Duality between dissipation-coherence trade-off and thermodynamic speed limit based on thermodynamic uncertainty relation for stochastic limit cycles
Ryuna Nagayama, Sosuke Ito
TL;DR
This work studies the thermodynamic constraints on noisy oscillations in stochastic limit cycles by applying dual observables to the thermodynamic uncertainty relation (TUR). In the weak-noise limit, it proves a general dissipation-coherence trade-off and derives a dual thermodynamic speed limit (TSL) that connect entropy production to coherent oscillations and to the geometric length of the limit cycle, respectively. The dissipation-coherence bound is shown to hold beyond previous special cases (identity diffusion or Hopf-bifurcation proximity), and the duality between the two bounds is established on the TUR level; the results are demonstrated in a noisy Rössler system and extended to stochastic chemical networks with conservation laws by a positive-definite reduced Langevin description. The findings tie deterministic limit-cycle metrics (cycle length, Euclidean length) to stochastic thermodynamics, offering a framework to classify bifurcations and analyze thermodynamic efficiency in complex oscillatory systems.
Abstract
We derive two fundamental trade-offs for general stochastic limit cycles in the weak-noise limit.
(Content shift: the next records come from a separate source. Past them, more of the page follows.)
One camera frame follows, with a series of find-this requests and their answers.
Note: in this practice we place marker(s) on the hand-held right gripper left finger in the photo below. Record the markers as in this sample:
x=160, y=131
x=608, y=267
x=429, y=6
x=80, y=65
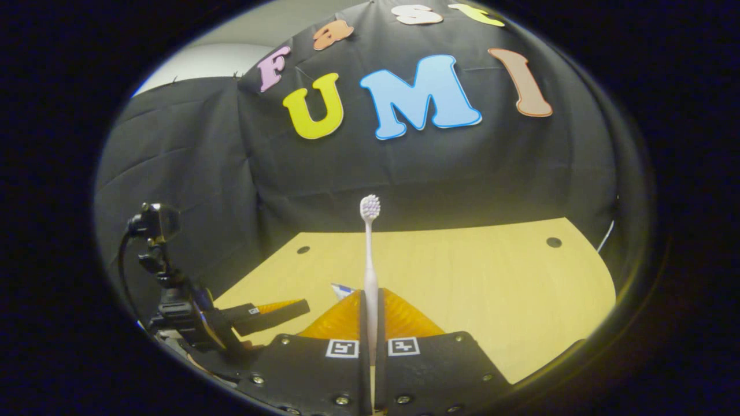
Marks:
x=312, y=375

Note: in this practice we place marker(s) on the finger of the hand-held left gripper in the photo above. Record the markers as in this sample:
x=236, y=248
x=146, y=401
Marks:
x=277, y=315

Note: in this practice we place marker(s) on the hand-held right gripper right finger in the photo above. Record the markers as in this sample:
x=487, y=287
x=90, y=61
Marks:
x=433, y=375

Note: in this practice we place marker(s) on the white toothpaste tube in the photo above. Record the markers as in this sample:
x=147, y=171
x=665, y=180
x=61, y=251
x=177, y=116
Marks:
x=342, y=290

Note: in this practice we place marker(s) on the white toothbrush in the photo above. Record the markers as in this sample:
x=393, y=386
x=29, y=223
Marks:
x=370, y=260

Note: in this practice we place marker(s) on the wooden desktop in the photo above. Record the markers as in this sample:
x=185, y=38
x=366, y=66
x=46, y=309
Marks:
x=491, y=289

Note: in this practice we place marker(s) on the black backdrop cloth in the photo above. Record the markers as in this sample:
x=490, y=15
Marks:
x=404, y=173

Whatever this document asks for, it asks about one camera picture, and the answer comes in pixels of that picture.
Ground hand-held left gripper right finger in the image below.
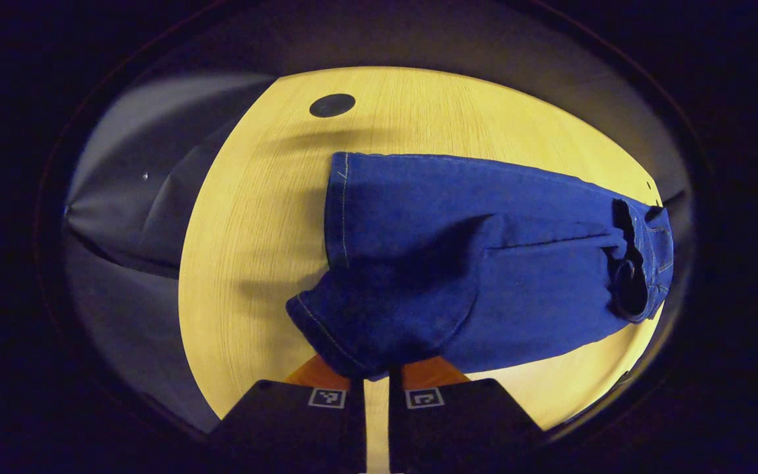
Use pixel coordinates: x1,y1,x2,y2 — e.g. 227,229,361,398
389,357,544,474

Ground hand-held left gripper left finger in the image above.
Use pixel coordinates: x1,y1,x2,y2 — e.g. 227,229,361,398
211,355,367,474

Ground blue denim jeans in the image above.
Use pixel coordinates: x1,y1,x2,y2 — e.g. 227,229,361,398
286,151,674,381

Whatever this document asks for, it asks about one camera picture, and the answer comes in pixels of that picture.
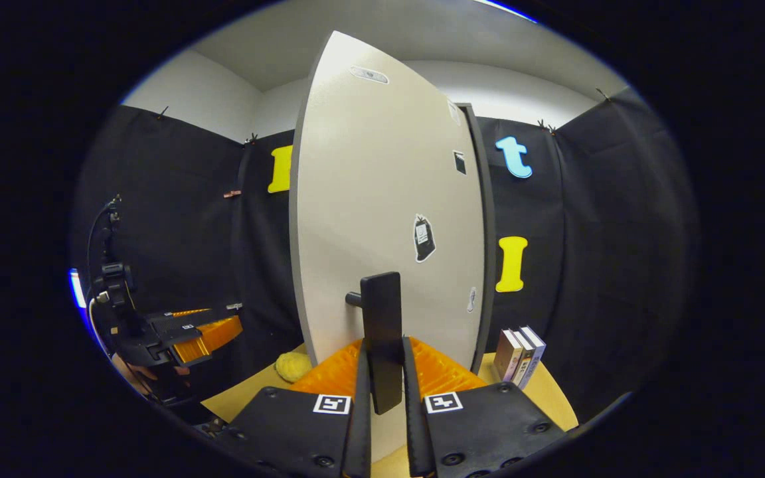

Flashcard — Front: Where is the brown book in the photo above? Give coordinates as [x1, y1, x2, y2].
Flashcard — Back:
[494, 329, 523, 382]

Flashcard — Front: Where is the yellow lemon toy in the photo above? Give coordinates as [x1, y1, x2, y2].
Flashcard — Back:
[275, 352, 314, 384]

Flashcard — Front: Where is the black backdrop cloth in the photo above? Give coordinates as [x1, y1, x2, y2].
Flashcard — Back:
[69, 86, 701, 426]

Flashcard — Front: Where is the dark grey cabinet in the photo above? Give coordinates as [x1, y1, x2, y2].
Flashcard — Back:
[457, 103, 497, 374]

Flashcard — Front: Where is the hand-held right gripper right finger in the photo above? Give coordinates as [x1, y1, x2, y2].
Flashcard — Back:
[400, 336, 568, 478]

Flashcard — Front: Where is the black cable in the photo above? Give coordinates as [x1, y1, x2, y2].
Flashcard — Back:
[86, 195, 123, 293]

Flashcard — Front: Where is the black door handle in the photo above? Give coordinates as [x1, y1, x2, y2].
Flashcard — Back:
[345, 271, 404, 416]

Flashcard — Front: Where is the blue book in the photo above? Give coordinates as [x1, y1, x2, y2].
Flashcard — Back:
[521, 325, 547, 389]

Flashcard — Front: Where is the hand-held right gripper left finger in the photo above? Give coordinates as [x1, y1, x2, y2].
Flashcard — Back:
[213, 337, 373, 478]

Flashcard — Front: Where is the beige cabinet door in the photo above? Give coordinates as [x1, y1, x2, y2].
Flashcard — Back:
[288, 30, 487, 464]

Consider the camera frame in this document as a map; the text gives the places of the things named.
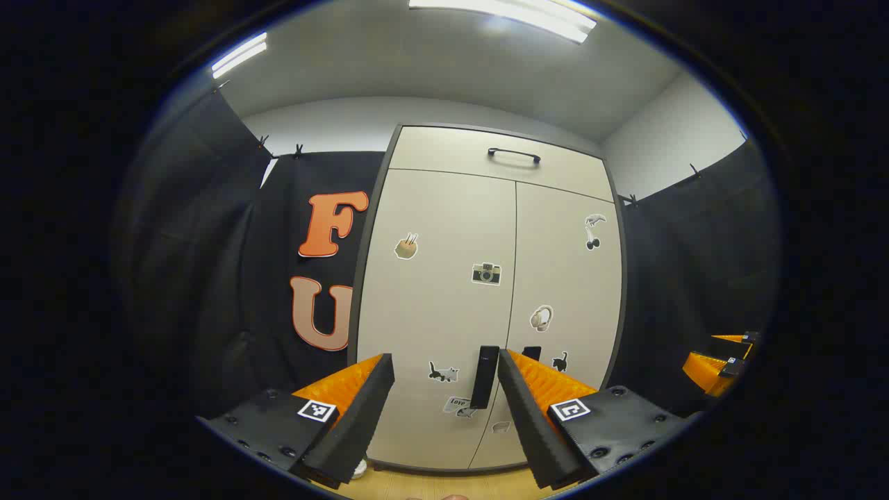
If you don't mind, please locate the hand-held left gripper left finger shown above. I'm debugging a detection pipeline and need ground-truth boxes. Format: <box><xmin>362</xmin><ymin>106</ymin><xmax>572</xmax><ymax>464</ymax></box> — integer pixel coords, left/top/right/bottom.
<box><xmin>197</xmin><ymin>353</ymin><xmax>395</xmax><ymax>490</ymax></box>

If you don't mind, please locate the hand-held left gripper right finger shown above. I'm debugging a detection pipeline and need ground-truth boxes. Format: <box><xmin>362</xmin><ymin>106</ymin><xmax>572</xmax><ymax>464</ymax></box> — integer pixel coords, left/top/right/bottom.
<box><xmin>497</xmin><ymin>349</ymin><xmax>699</xmax><ymax>490</ymax></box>

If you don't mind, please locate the white door with camera sticker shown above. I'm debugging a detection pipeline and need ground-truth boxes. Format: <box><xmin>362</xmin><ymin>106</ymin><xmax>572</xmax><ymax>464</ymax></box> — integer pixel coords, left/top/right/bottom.
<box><xmin>358</xmin><ymin>169</ymin><xmax>517</xmax><ymax>469</ymax></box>

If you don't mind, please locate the white door with headphones sticker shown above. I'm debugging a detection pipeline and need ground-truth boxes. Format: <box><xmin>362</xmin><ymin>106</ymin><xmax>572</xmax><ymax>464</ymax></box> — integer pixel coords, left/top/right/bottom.
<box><xmin>469</xmin><ymin>182</ymin><xmax>624</xmax><ymax>469</ymax></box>

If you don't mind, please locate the white double-door shoe cabinet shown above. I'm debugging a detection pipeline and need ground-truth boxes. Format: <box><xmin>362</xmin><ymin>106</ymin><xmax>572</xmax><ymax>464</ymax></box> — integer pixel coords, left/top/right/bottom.
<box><xmin>347</xmin><ymin>124</ymin><xmax>628</xmax><ymax>474</ymax></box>

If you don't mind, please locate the black backdrop cloth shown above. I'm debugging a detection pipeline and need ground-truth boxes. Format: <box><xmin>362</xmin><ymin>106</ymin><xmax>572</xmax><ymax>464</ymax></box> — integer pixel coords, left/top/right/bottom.
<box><xmin>115</xmin><ymin>87</ymin><xmax>386</xmax><ymax>417</ymax></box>
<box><xmin>604</xmin><ymin>139</ymin><xmax>782</xmax><ymax>417</ymax></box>

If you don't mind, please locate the long ceiling light panel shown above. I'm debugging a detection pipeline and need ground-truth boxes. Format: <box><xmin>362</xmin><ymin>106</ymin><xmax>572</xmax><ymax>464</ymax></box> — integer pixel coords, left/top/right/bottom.
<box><xmin>210</xmin><ymin>32</ymin><xmax>268</xmax><ymax>79</ymax></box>
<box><xmin>408</xmin><ymin>0</ymin><xmax>598</xmax><ymax>44</ymax></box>

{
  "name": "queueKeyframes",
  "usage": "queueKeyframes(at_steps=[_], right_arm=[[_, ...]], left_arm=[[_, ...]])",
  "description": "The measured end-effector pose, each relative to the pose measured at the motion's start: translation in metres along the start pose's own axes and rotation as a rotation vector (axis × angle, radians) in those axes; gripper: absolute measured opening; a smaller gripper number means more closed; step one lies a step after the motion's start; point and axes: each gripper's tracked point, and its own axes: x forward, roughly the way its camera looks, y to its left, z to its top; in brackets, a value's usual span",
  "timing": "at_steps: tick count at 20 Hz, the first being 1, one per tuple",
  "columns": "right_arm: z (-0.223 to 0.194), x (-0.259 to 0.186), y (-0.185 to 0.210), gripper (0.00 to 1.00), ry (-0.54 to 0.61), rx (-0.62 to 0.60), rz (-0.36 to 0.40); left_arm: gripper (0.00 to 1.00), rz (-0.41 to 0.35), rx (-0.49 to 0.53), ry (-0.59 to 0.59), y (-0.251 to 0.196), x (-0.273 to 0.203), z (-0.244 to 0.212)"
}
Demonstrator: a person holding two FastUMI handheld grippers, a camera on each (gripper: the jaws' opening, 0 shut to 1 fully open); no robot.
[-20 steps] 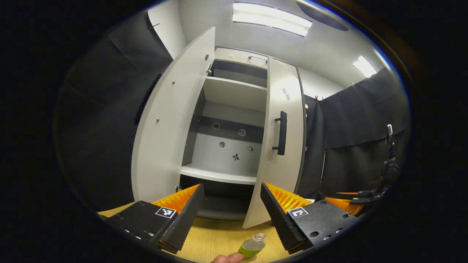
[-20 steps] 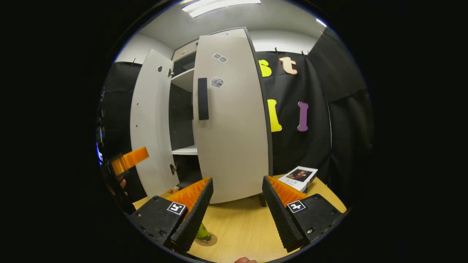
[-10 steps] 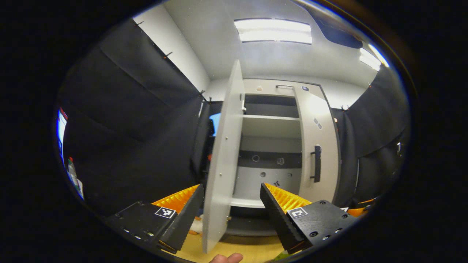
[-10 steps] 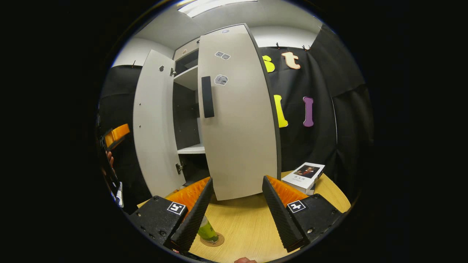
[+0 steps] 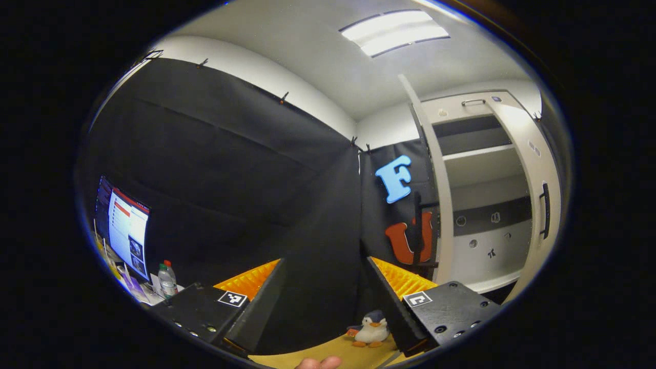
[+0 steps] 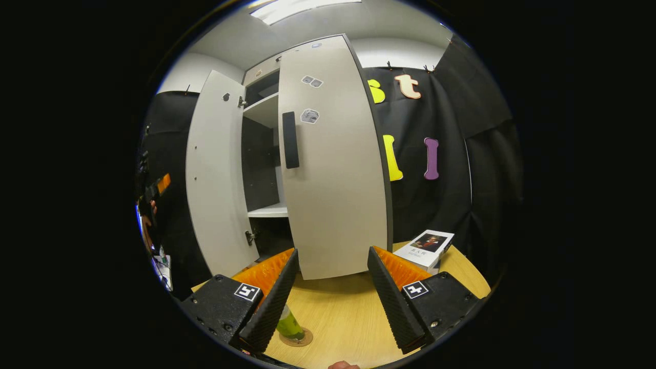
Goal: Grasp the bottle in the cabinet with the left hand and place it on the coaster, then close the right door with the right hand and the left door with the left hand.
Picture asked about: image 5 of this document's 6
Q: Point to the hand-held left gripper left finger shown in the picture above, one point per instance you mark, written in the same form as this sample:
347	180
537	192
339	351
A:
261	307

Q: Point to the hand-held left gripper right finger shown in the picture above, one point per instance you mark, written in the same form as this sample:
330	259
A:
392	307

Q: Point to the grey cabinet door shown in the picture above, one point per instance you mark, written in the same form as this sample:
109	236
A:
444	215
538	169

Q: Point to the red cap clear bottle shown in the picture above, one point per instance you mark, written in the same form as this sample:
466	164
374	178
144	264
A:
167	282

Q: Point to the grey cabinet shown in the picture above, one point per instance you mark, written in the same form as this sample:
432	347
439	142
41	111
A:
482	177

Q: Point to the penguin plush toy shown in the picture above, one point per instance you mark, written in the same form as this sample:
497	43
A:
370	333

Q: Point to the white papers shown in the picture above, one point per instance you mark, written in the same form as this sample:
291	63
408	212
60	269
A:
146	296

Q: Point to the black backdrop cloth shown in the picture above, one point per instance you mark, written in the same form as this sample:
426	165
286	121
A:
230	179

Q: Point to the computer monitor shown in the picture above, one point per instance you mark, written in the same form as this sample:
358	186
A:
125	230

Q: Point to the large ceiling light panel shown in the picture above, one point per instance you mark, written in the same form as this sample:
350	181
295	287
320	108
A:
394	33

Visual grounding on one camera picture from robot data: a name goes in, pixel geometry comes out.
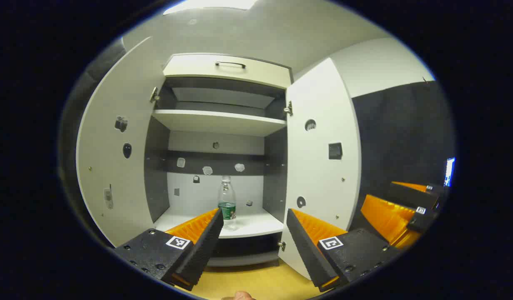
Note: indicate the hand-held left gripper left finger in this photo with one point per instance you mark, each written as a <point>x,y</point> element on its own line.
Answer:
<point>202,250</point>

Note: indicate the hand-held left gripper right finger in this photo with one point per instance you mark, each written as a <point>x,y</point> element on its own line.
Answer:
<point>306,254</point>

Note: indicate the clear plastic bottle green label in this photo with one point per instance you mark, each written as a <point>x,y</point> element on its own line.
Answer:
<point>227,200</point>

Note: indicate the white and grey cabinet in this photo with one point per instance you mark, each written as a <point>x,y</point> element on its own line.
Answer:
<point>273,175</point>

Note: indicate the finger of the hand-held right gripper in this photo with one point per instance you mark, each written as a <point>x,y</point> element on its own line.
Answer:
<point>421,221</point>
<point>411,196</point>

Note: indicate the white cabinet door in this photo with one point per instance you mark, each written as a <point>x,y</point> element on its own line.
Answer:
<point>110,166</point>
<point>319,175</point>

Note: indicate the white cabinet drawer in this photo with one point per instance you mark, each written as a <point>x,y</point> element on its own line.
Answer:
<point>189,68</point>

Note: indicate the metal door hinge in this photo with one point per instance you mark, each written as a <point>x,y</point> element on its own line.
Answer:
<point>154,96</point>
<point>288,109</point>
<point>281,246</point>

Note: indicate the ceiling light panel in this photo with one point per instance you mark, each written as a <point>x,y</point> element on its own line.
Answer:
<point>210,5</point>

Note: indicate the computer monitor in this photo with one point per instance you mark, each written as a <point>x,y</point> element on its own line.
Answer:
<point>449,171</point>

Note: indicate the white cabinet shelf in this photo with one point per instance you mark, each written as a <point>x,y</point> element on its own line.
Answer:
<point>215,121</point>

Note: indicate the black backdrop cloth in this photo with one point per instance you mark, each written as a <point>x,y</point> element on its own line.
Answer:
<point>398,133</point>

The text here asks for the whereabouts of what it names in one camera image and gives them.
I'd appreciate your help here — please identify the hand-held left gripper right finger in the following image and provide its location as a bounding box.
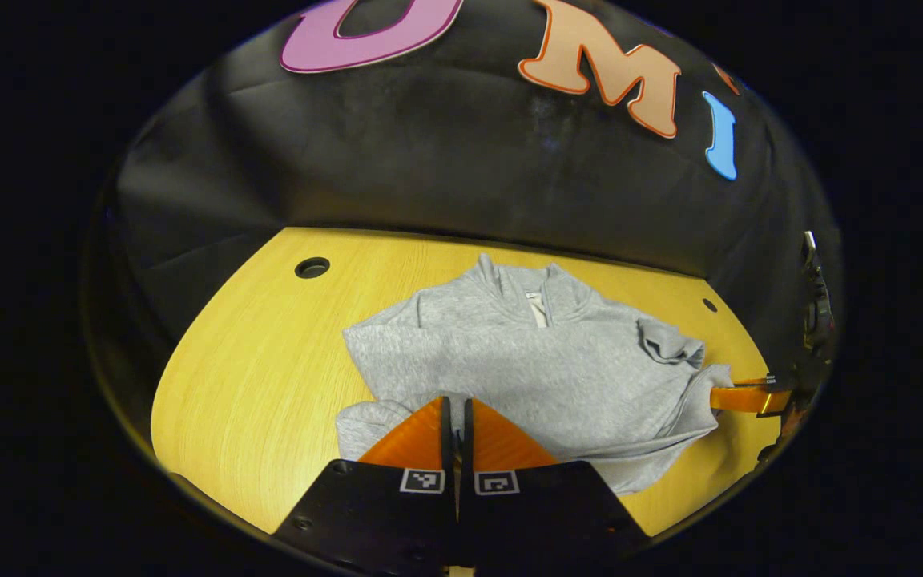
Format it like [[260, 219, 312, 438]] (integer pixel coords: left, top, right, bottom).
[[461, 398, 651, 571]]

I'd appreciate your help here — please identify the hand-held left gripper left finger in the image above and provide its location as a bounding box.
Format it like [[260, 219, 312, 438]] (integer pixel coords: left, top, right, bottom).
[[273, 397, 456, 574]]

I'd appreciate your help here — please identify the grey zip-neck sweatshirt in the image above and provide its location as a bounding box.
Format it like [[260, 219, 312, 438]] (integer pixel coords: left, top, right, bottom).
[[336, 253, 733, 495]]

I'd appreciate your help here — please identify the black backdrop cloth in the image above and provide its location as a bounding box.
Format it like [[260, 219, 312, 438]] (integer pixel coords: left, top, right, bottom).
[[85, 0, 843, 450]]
The first is the dissipation-coherence trade-off, which was numerically conjectured and partially proved by Santolin and Falasco [Phys. Rev. Lett. 135, 057101 (2025)]. This trade-off bounds the entropy production required for one oscillatory period using the number of oscillations that occur before steady-state correlations are disrupted. The second is the thermodynamic speed limit, which bounds the entropy production with the Euclidean length of the limit cycle. These trade-offs are obtained by substituting mutually dual observables, derived from the stability of the limit cycle, into the thermodynamic uncertainty relation. This fact allows us to regard the dissipation-coherence trade-off as the dual of the thermodynamic speed limit. We numerically demonstrate these trade-offs using the noisy Rössler model. We also apply the trade-offs to stochastic chemical systems, where the diffusion coefficient matrix may contain zero eigenvalues.